● **EXERCISE DESCRIPTION**
Verbatim output of the lines below is required, with the images omitted.
########################################
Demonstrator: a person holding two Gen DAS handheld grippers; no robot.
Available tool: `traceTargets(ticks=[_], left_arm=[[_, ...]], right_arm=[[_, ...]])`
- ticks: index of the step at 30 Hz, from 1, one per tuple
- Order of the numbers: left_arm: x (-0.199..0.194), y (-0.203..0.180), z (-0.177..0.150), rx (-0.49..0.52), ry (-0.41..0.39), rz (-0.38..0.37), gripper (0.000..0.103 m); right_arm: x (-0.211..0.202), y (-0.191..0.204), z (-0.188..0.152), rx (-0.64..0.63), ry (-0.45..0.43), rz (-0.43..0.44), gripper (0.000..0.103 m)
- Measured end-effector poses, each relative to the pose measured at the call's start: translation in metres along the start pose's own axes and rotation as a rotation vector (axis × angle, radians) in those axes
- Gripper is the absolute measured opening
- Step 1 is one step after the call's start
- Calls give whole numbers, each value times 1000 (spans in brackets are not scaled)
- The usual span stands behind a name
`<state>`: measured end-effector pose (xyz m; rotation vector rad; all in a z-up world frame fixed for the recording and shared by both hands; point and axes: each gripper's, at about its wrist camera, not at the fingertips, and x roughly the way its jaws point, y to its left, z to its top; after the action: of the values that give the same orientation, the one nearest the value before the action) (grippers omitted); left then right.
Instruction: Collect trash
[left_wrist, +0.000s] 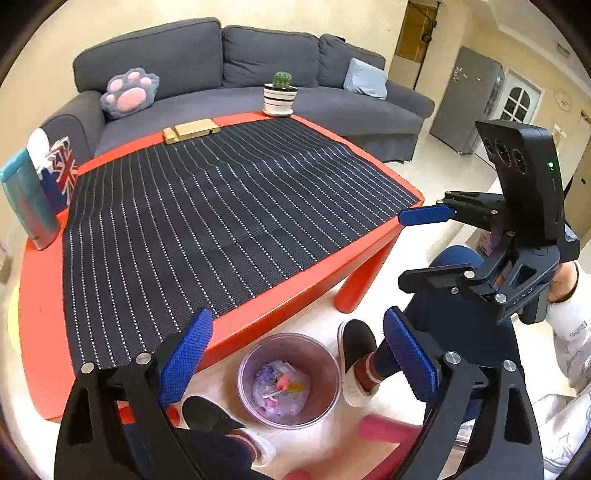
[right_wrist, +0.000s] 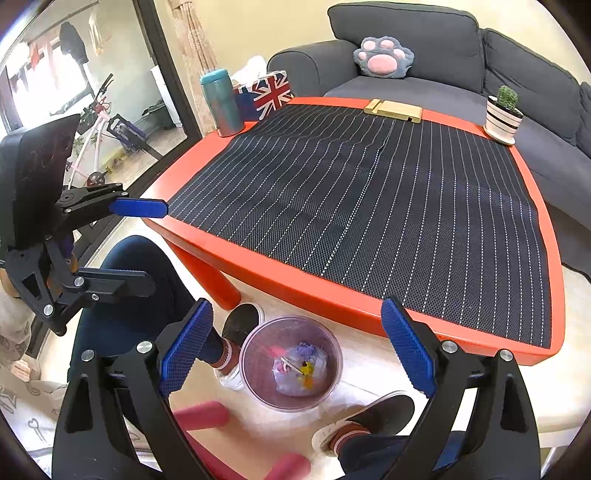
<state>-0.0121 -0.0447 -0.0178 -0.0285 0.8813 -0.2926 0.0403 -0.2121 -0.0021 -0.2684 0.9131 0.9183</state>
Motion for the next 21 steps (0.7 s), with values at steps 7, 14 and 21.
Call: traceTargets(ticks=[7,14,21], left_arm=[[-1,1,0,-15,-6,15,95],[-3,8,3,-41,-20,27,95],[-6,20,14,-68,-50,54,95]], right_arm=[[1,0,-1,4,5,-1,91],[0,-2,4,14,-8,-16,94],[-2,-4,22,18,-34,-50,97]])
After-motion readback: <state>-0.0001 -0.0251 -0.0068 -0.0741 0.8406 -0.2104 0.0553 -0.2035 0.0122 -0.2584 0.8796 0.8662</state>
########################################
● **TASK ANSWER**
Demonstrator: a person holding two Gen DAS handheld grippers; no robot.
Available tool: `traceTargets(ticks=[_], left_arm=[[_, ...]], right_arm=[[_, ...]])`
- ticks: index of the step at 30 Hz, from 1, one per tuple
- Order of the numbers: left_arm: x (-0.199..0.194), y (-0.203..0.180), z (-0.177..0.150), rx (-0.49..0.52), ry (-0.41..0.39), rz (-0.38..0.37), gripper (0.000..0.103 m); right_arm: x (-0.211..0.202), y (-0.191..0.204), z (-0.188..0.152), rx (-0.64..0.63), ry (-0.45..0.43), rz (-0.43..0.44), gripper (0.000..0.103 m)
- Measured end-effector poses, each relative to the pose measured at the call's start: translation in metres along the start pose's own axes and rotation as a rotation vector (axis × angle, radians) in those axes
- Gripper is the absolute measured opening
- Step 1 is one step after the call's start
- Calls give whole numbers, each value times 1000 (spans in brackets are not scaled)
- The usual span stands behind a name
`<state>`: measured end-effector pose (xyz m; rotation vector rad; all in a z-up world frame fixed for the recording and shared by both hands; point and axes: each gripper's, at about its wrist camera, not at the fingertips, and x roughly the way its jaws point, y to its left, z to its top; after the action: of the values that give the same orientation, the one nearest the value before the action) (grippers omitted); left then right.
Instruction: Collect trash
[left_wrist, +0.000s] 
[right_wrist, +0.000s] 
<state>-0.0121 -0.0447 -0.0178 -0.0285 0.8813 -0.2926 0.0403 -0.2121 -0.0021 -0.2684 0.9131 0.9183</state>
Motion for the next 21 steps (0.7 s), with values at steps 7, 14 and 21.
Call: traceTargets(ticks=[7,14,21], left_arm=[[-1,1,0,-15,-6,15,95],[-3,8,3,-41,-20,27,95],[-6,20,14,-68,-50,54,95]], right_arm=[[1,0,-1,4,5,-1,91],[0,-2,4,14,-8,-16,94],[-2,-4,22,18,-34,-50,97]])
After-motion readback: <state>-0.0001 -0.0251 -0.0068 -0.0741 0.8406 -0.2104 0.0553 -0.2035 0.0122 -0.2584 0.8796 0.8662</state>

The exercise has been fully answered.